CASE STUDY: JMP027

Titanic Passengers

by Marlene Smith, University of Colorado Denver Business School

Key Concepts: Logistic regression, log odds and logit, odds, odds ratios, prediction profiler

case-study-27-hero

Authors

Dr. Marlene Smith

University of Colorado Denver

Objective

Use the passenger data related to the sinking of the RMS Titanic ship to explore some questions of interest about survival rates for the Titanic. For example, were there some key characteristics of the survivors? Were some passenger groups more likely to survive than others? Can we accurately predict survival?

Background

The sinking of the RMS Titanic is one of the most infamous shipwrecks in history. On April 15, 1912, during her maiden voyage, the Titanic sank after colliding with an iceberg, killing 1,502 of the 2,224 passengers and crew. This sensational tragedy shocked the international community and motivated the adoption of better maritime safety regulations.

One of the reasons that the shipwreck led to such loss of life was that there were not enough lifeboats for the passengers and crew.
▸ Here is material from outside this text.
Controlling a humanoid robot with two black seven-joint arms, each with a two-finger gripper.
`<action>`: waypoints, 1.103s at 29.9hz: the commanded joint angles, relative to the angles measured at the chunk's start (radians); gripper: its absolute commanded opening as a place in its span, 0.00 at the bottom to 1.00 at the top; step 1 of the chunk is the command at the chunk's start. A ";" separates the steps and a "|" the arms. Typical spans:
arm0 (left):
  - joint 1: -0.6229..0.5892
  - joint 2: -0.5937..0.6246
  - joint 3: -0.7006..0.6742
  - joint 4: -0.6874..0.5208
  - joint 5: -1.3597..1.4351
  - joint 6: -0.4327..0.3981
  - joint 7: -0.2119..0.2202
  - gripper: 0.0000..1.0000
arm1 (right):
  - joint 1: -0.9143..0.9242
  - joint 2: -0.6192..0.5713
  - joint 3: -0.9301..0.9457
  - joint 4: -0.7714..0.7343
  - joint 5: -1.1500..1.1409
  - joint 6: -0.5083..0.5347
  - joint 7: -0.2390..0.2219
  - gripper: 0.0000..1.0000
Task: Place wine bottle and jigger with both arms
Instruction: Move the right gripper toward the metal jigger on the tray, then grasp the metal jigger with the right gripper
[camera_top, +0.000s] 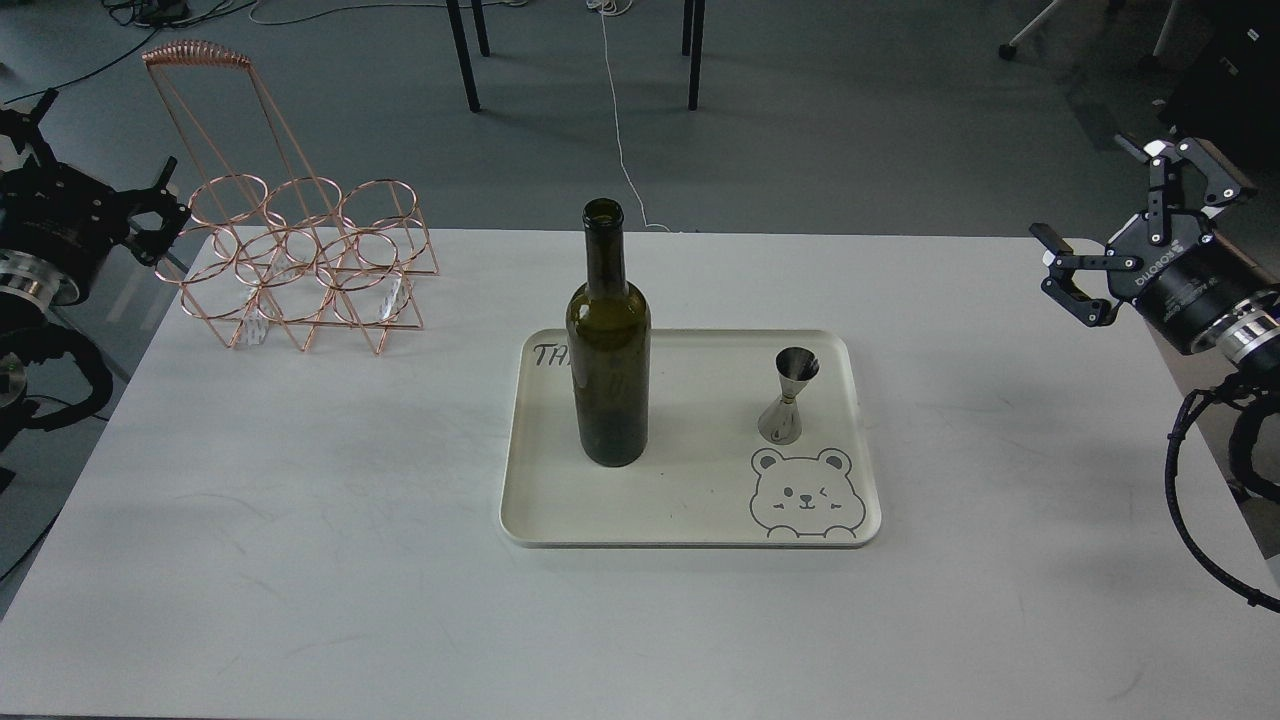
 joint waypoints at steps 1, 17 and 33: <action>0.001 -0.002 0.000 0.000 0.000 0.000 0.003 0.98 | -0.028 -0.057 -0.003 0.152 -0.268 0.000 0.015 0.99; 0.002 0.010 0.005 0.000 0.006 0.000 -0.002 0.99 | -0.096 -0.085 -0.195 0.332 -1.382 -0.510 0.017 0.98; 0.004 0.011 0.012 0.000 0.008 0.000 -0.005 0.99 | 0.048 0.183 -0.339 0.061 -1.696 -0.607 0.023 0.96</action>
Although there was some element of luck involved in surviving the sinking, some groups of people were more likely to survive than others. (“Titanic: Machine Learning from Disaster.” From a Kaggle competition. Available at http://bit.ly/1f2crzi, data accessed 08/2014.)

The Task

We use this rich and storied example to explore some questions of interest about Titanic survival rates. For example, were there any key characteristics shared by survivors? Were some passenger groups more likely to survive than others? Can we accurately predict survival?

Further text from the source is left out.